Problem: Only the lines below between the ones containing "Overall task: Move" and "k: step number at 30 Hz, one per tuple", inclusive, are to be reproduced, each exactly as it stands.

Input data:
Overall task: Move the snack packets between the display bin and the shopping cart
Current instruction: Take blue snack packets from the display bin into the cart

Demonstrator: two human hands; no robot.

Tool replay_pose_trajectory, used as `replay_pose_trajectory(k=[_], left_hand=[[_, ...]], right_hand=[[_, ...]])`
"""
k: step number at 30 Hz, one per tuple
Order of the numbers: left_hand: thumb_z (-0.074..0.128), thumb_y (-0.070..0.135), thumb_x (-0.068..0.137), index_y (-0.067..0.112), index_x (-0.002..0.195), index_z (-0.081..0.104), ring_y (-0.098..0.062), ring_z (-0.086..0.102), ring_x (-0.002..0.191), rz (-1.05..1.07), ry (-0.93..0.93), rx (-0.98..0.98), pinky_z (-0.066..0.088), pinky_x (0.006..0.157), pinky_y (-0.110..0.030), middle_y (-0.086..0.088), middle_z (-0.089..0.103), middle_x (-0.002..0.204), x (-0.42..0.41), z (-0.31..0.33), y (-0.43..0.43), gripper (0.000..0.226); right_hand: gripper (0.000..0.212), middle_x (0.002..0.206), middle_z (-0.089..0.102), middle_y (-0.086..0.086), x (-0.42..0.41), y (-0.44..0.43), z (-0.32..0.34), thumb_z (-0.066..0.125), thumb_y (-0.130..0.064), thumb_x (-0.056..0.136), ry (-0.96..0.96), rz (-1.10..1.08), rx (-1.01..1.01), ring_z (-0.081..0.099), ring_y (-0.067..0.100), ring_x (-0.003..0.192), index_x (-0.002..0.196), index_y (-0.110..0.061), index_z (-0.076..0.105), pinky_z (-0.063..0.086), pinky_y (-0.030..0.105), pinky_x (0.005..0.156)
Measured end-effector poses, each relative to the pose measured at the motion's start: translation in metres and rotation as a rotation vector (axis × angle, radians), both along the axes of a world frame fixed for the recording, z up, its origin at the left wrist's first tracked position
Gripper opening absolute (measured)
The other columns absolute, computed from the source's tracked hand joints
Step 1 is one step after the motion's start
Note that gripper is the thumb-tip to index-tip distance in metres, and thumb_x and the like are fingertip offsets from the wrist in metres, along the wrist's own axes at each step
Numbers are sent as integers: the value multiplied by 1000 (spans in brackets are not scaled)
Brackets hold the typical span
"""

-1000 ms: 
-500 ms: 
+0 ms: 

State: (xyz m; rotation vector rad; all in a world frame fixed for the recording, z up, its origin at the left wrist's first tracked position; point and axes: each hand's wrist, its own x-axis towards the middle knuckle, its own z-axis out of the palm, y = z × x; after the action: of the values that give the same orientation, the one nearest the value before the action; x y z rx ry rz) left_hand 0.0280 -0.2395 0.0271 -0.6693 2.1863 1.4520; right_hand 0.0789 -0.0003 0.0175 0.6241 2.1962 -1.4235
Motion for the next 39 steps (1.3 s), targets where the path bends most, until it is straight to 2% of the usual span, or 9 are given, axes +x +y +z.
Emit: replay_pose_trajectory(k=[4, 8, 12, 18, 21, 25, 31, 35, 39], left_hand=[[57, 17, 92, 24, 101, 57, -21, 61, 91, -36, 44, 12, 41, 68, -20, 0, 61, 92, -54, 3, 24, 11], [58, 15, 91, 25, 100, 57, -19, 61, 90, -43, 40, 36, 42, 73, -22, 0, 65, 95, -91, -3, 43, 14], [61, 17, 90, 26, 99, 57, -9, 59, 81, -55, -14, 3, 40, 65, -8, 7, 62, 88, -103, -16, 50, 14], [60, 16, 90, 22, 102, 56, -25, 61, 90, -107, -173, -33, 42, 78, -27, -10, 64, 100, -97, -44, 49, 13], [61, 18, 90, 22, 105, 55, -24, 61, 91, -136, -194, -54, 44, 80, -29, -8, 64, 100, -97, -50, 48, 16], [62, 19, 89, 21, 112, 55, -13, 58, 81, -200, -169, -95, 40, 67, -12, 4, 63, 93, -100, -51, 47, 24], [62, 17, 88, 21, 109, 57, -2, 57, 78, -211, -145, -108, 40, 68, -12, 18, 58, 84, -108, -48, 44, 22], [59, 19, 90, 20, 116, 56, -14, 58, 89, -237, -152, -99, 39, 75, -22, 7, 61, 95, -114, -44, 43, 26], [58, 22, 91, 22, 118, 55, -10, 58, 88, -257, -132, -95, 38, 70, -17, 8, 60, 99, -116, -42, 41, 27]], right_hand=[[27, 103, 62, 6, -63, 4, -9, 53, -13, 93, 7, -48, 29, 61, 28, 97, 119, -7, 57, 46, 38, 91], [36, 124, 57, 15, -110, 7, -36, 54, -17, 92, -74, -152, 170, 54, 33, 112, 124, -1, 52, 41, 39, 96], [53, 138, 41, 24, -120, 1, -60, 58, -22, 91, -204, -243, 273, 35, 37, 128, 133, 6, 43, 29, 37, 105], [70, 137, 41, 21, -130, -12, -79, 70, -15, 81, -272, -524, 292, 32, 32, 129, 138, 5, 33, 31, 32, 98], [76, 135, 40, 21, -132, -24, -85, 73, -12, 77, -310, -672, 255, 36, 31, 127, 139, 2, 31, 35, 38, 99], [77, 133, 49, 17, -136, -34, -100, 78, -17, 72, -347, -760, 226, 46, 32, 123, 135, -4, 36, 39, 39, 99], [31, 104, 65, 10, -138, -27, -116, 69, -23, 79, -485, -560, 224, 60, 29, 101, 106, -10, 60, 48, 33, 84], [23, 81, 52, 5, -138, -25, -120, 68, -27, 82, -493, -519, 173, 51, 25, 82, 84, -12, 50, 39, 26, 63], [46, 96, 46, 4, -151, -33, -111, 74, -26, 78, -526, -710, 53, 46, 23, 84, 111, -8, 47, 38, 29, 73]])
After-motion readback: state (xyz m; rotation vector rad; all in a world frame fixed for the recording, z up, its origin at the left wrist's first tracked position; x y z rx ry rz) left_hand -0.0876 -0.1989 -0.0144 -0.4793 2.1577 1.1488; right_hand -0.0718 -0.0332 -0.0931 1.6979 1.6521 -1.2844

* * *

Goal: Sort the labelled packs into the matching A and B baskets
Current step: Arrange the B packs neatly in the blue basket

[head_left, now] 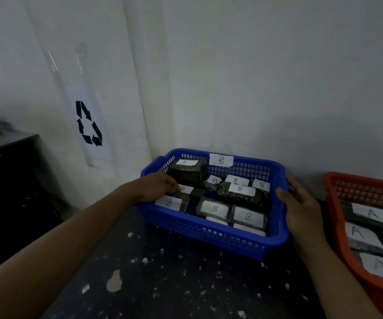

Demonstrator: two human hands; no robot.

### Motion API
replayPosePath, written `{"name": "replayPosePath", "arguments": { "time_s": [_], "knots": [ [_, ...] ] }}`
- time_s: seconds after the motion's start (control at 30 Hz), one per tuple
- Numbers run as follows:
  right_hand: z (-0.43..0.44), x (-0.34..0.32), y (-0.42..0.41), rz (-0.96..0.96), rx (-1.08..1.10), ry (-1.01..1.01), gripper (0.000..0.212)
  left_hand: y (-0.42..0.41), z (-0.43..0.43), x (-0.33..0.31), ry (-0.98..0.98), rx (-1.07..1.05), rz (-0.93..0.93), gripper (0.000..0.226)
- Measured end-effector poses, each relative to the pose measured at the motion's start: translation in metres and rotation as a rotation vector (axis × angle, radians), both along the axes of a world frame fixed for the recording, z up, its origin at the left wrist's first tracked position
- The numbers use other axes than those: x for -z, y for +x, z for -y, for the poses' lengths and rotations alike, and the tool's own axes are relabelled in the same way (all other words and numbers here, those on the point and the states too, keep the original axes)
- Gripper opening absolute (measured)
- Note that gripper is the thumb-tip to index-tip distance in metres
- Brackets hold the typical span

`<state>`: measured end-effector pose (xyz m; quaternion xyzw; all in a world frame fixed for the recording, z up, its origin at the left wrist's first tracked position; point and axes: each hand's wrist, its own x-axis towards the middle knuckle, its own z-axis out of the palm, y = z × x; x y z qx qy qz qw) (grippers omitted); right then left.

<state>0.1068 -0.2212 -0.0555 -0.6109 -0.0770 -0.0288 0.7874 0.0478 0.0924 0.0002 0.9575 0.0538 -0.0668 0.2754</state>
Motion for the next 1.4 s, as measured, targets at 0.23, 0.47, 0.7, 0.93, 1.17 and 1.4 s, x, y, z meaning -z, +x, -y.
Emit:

Solution to this task:
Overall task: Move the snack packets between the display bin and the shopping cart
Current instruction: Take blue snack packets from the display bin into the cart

Demonstrator: two human hands; no robot.

Tool replay_pose_trajectory, used as `replay_pose_trajectory(k=[_], left_hand=[[_, ...]], right_hand=[[_, ...]])`
"""
k: step number at 30 Hz, one per tuple

The output requires no additions.